Content starts

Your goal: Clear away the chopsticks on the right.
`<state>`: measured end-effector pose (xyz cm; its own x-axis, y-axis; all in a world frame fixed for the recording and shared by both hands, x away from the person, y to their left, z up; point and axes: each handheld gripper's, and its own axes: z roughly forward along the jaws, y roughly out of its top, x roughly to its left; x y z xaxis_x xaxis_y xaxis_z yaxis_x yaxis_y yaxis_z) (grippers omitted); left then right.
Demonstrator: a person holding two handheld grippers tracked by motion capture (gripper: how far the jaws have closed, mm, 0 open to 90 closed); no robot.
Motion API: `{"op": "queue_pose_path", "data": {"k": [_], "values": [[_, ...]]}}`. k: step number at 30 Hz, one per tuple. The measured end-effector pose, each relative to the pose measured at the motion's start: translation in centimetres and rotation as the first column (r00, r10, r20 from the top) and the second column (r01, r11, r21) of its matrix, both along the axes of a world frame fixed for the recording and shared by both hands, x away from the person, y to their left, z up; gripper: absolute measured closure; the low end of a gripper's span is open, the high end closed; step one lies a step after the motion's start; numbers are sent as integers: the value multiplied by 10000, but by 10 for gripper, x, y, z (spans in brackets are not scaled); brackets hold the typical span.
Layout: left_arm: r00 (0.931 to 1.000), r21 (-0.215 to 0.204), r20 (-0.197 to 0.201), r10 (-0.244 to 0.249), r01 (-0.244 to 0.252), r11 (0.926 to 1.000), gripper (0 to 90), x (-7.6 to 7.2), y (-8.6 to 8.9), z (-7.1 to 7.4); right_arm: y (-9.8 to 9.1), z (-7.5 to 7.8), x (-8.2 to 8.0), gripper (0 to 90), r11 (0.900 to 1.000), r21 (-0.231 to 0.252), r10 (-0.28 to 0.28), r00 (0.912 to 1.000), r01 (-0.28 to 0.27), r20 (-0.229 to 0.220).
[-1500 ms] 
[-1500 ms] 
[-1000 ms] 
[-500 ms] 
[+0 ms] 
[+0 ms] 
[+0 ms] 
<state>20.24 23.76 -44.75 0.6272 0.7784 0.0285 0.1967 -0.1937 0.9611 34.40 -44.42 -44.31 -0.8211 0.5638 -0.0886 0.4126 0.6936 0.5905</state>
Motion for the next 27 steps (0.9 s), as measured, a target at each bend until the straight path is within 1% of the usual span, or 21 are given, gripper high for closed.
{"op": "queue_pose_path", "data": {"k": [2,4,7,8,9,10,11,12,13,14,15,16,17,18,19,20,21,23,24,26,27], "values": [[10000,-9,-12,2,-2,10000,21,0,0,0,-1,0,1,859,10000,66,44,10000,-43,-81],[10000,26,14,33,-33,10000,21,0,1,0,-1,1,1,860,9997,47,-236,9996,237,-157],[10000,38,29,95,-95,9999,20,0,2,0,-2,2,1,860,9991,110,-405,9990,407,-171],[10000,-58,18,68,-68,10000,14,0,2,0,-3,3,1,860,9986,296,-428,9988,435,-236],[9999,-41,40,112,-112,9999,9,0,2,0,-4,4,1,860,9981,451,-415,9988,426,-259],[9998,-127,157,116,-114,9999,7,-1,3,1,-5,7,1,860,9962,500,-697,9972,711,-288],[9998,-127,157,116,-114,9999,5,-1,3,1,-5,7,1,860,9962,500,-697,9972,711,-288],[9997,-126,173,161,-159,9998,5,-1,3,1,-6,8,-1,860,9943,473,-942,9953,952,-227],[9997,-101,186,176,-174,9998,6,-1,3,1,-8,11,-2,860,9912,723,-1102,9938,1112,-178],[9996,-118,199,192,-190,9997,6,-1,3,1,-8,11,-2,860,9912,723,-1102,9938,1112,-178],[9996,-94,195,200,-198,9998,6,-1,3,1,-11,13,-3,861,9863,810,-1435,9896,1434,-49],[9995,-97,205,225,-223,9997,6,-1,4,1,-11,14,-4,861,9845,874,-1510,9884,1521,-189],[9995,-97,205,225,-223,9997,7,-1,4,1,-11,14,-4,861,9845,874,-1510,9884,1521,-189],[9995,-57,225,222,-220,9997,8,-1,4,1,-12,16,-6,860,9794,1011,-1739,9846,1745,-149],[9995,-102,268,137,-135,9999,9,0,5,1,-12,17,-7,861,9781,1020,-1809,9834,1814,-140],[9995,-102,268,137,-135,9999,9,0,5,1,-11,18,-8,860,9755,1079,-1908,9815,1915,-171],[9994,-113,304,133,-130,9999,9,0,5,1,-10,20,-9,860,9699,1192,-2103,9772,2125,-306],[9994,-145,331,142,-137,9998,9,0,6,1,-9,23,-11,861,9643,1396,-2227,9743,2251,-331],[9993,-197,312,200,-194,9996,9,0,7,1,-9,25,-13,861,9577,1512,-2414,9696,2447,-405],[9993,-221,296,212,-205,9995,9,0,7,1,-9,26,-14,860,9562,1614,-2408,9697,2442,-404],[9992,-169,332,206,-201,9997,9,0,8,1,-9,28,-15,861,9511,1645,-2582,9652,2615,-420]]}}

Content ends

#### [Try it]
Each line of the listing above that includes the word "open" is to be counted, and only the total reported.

#### [Response area]
2